Socorro County’s Summer Internship Program is alive and well, with this year’s applications exceeding the number of slots available. Still, efforts are underway to ensure everyone has a chance to participate in the six-week program.

“I just got another call, and I think we have 30 applications for 27 positions, so we have been calling around to see what can be done,” Michael Hawkes said.

As the Socorro County manager, Hawkes oversees the program, but the hands-on work with the teenagers will be done by two coordinators, who still needed to be placed as of last week. Prior coordinators have moved on, and new ones must be trained.

It’s all a bit of a scramble as teenagers need to get their applications reviewed and work permits must be obtained. Some city department heads have sensitive data, and careful choices need to be made.

Things might sound hectic, but Hawkes has been here before, and there’s no need to panic. Just three years ago, Socorro County got involved with the summer program that used to be overseen by public schools.

“It was chaotic because when the decision was made to try counties and municipalities to try to start running programs, it was late in the game,” Hawkes said. “We got the information and were trying to find spots to place young kids. We’re allowed 14 through 18 years of age, and those who are 14-16 need work permits. So that’s a little problematic, but you find ways to work through that. Then finding people who want kids on board.”

All of the jobs are not glitz and glamour, but Hawkes’ goals are to ensure everyone ends up with a good takeaway and a roadmap of what it takes to land a job and be effective in the workplace.

All interns will receive a packet that outlines the program’s expectations. Terms like employability, professionalism, ethics, and critical thinking skills may seem intimidating to young people. Still, the program’s design is geared toward helping them overcome those hurdles.

In the packet’s “securing and maintaining employment” section, the examples include choices between John being often late and always complaining about the work he has to complete and Christi volunteering her time to work on new projects and showing up to work on time every day.

A simple decision for most adults but for teens just entering the workplace, it’s also an eye-opener regarding expectations they may or may not know about and how an employer views their behavior.

“Parts of the program are about leadership and developing professional qualities,” Hawkes said. “The coordinator, along with the site supervisor, who was also called mentors, score them, and as they’re going through, they’re talking about professionalism, effective communication, skill building with them.”

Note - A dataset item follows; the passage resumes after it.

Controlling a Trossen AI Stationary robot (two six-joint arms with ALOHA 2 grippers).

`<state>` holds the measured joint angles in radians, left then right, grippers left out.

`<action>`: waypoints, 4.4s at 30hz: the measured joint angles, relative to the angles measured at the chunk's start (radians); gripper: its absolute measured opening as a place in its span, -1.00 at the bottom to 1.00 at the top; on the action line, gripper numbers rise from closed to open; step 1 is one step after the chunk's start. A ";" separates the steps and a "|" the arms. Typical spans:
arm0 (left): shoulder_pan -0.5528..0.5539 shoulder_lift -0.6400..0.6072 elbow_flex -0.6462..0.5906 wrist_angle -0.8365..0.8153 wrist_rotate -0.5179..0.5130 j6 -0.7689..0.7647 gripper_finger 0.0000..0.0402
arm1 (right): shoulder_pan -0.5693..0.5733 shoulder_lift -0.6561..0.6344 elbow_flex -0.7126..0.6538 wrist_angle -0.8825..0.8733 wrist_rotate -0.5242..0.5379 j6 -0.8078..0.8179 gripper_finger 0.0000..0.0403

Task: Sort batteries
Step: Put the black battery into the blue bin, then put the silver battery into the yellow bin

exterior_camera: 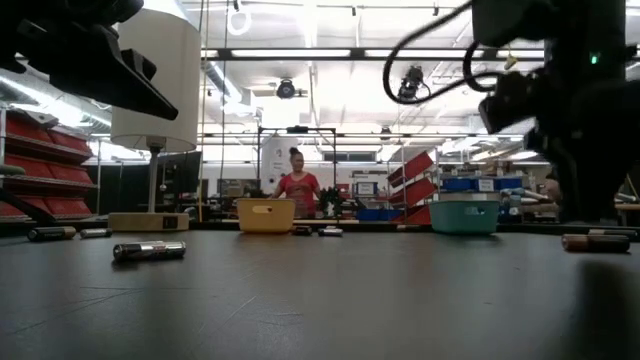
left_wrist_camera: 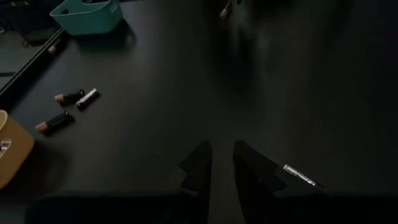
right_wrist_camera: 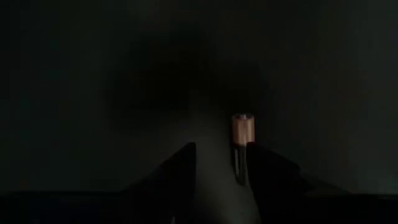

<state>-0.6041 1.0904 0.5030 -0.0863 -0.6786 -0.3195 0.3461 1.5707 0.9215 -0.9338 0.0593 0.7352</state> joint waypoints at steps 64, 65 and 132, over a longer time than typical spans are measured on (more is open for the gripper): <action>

Some expectations may be surprising like when applicants are asked to take a drug test before starting employment.

“In ours (program), you have to submit to a drug test. Some counties are not doing that, but we do that here. It’s all part of the business process where you are going to have that exposure. Not only here, but that’s what a person is going to encounter in the real world.”

Hawkes hopes Socorro County’s program extends beyond just learning critical work skills.

“Hopefully, our coordinators are saying things about using envelopes for the money you save, the money you give, and money you spend,” Hawkes said. “Instilling some life skills and social and interpersonal communication skills.”

The program is also paying more than minimum wage.

“We’re paying $13.25 … we’re hoping they get an idea of what it is to earn,” Hawkes said.

Working at a summer internship is also a way for a young person to network and to be identified as a possible future full-time employee when they graduate.

“If you get early exposure, and you’re identified as a good hand, people get to know you, see your work ethic, your personality, all those characteristics that are valued. I don’t see how it wouldn’t help,” Hawkes said.